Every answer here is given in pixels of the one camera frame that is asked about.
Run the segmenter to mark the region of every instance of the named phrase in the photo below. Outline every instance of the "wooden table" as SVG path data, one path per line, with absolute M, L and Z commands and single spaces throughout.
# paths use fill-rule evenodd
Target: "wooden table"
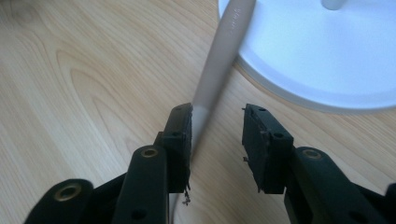
M 0 223 L 22 223 L 54 184 L 97 187 L 190 102 L 215 33 L 215 0 L 0 1 Z M 354 182 L 396 180 L 396 109 L 334 115 L 260 88 L 237 66 L 194 155 L 191 205 L 176 223 L 288 223 L 258 194 L 241 146 L 246 103 L 269 109 L 295 146 L 327 152 Z

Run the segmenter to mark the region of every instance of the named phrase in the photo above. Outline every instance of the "wood grain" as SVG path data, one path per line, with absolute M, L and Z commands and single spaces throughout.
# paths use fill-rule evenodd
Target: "wood grain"
M 0 223 L 22 223 L 54 184 L 98 186 L 190 102 L 216 30 L 214 0 L 0 0 Z M 288 223 L 258 194 L 240 142 L 246 103 L 268 108 L 296 146 L 327 152 L 354 182 L 396 180 L 396 110 L 334 115 L 287 102 L 233 69 L 192 162 L 176 223 Z

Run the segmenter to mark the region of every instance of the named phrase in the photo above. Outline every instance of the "metal screw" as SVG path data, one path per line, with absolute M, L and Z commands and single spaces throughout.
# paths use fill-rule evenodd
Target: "metal screw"
M 149 148 L 145 148 L 141 154 L 142 154 L 142 157 L 144 157 L 144 158 L 152 158 L 152 157 L 155 157 L 158 155 L 158 150 L 155 148 L 149 147 Z
M 81 185 L 79 183 L 71 183 L 58 189 L 53 198 L 58 202 L 69 201 L 81 193 Z
M 303 150 L 303 154 L 307 158 L 312 159 L 312 160 L 320 160 L 321 159 L 321 154 L 313 149 L 305 149 L 305 150 Z

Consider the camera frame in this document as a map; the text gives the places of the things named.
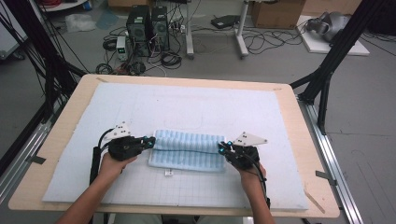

◆ ◆ ◆ ◆ ◆

● **Action item**
Please set down the records exactly, and keep every image out of the copy.

● **Expected answer**
Every answer here is given in pixels of the one camera frame that is asked about.
Run the segmenter to mark the region of every instance of the named phrase in the photo below. Outline every instance of the "wooden table" as SVG path data, one path per line, with absolute M, L and Z commands and single spaces throughout.
# paths use fill-rule evenodd
Target: "wooden table"
M 0 223 L 22 223 L 54 184 L 97 187 L 190 102 L 215 33 L 215 0 L 0 1 Z M 354 182 L 396 180 L 396 109 L 334 115 L 260 88 L 237 66 L 194 155 L 191 205 L 176 223 L 288 223 L 258 194 L 241 146 L 246 103 L 269 109 L 295 146 L 327 152 Z

Run the segmenter to mark the region of every instance of the named phrase in the photo above. Outline every instance of the "wood grain" as SVG path data, one path per line, with absolute M, L and Z commands and single spaces throughout.
# paths use fill-rule evenodd
Target: "wood grain"
M 0 223 L 22 223 L 54 184 L 98 186 L 190 102 L 216 30 L 214 0 L 0 0 Z M 288 223 L 258 194 L 240 142 L 246 103 L 268 108 L 296 146 L 327 152 L 354 182 L 396 180 L 396 110 L 334 115 L 287 102 L 233 69 L 192 162 L 176 223 Z

Run the segmenter to mark the region of every instance of the named phrase in the photo above. Outline every instance of the "metal screw" as SVG path data, one path per line, with absolute M, L and Z commands and single spaces throughout.
# paths use fill-rule evenodd
Target: "metal screw"
M 149 148 L 145 148 L 141 154 L 142 154 L 142 157 L 144 157 L 144 158 L 152 158 L 152 157 L 155 157 L 158 155 L 158 150 L 155 148 L 149 147 Z
M 81 185 L 79 183 L 71 183 L 58 189 L 53 198 L 58 202 L 69 201 L 81 193 Z
M 303 150 L 303 154 L 307 158 L 312 159 L 312 160 L 320 160 L 321 159 L 321 154 L 313 149 L 305 149 L 305 150 Z

Consider the camera frame in this document as a map; the text gives the places of the things named.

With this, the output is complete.